Both types of comics I would like to make are related to making comics for kids and teen audience. I don’t know how to make one without talking down to children, or making them upset about stuff? I would need advice for this because I’m not sure how to write for kids yet, but I will do my best even if it’s not easy at first. Comics I would make for myself however, are similar to the kids comics, with colorful colors and stuff and some safe for work stuff, but it’s basically like related to young adult stuff, anxieties and stress related situations in my everyday life, and some mature or common topics I would experience. I would like colors in my comics similar to kids comics, because they remind me of “Didou (Louie) and the Rainbow Fairy” YouTube video, and the Didou (Louie) series that used to be in Latin American discovery kids, and former video can also be found in YouTube as well. In case you did not know Didou/Louie is about a rabbit who can draw and the ladybug yoko and it’s a children show, but the rainbow fairy YouTube video isn’t that violent, but it’s dark in some level to a point when he had to draw the wand, without showing those to draw it, but it was obviously intentional in that part (obviously because it’s easy to draw) because there he wanted to save the princess.

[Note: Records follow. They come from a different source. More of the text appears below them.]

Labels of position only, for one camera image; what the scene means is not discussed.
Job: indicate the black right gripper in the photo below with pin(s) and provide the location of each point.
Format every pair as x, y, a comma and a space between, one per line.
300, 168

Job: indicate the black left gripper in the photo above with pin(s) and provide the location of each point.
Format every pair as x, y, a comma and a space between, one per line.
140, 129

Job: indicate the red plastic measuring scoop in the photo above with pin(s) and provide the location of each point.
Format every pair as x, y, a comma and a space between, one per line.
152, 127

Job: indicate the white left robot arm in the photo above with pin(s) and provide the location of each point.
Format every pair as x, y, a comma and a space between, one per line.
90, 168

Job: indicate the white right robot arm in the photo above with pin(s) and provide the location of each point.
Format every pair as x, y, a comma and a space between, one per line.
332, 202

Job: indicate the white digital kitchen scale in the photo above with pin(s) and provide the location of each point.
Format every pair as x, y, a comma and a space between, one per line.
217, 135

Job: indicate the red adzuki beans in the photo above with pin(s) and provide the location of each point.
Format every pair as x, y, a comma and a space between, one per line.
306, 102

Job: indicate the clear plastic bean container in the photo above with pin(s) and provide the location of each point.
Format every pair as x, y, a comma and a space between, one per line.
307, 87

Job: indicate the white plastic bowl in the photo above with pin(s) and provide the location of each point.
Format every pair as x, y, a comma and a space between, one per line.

How can I do that and how can I commit and complete my story? I desperately have ideas and ways to make my comic, and many different ideas and directions on what my major plot point of my story should and definitely will be. But it’s not easy writing them down on paper because I get distracted by my family a lot for one, I have a brother who is younger than me, and I would like to make comics with bright and different colors (not every single color of the rainbow), but with different types of colors for my setting and appearance for those stories. But I know stories and characters come first, but the characters mainly come first. But I don’t know where to begin or start.
I don’t want to wait and figure out where my story would go crudely, because I then the scenes and plans for my story won’t make sense. I also do not want to write with so much detail as well, because then I would suck all the fun out of making the story and will be wasted. I’m the kind that tries to make a deadline, but I don’t stick to it, and end up until the deadline writing through the seat off my pants, eventually making my story incomplete and a failure. The solution according to the video is the Pixar story skeleton, but that’s just it. I don’t know how can I actually maintain my own plotting process of my story, and commit myself to complete the whole story, without letting time pass until someone tells me to write my story immediately, and I do it. I would like advice on how to do this properly?… and how to commit myself to writing a nice story and good characters?… ”
I’m sorry this message was longer than I expected.
I wanted to find a way to write my story without making it too cobbled up towards nonsense scenes or parts, or too detailed to a point where I suck out the fun in my written story. I also wanted advice on how to make a good story (or bedtime story too).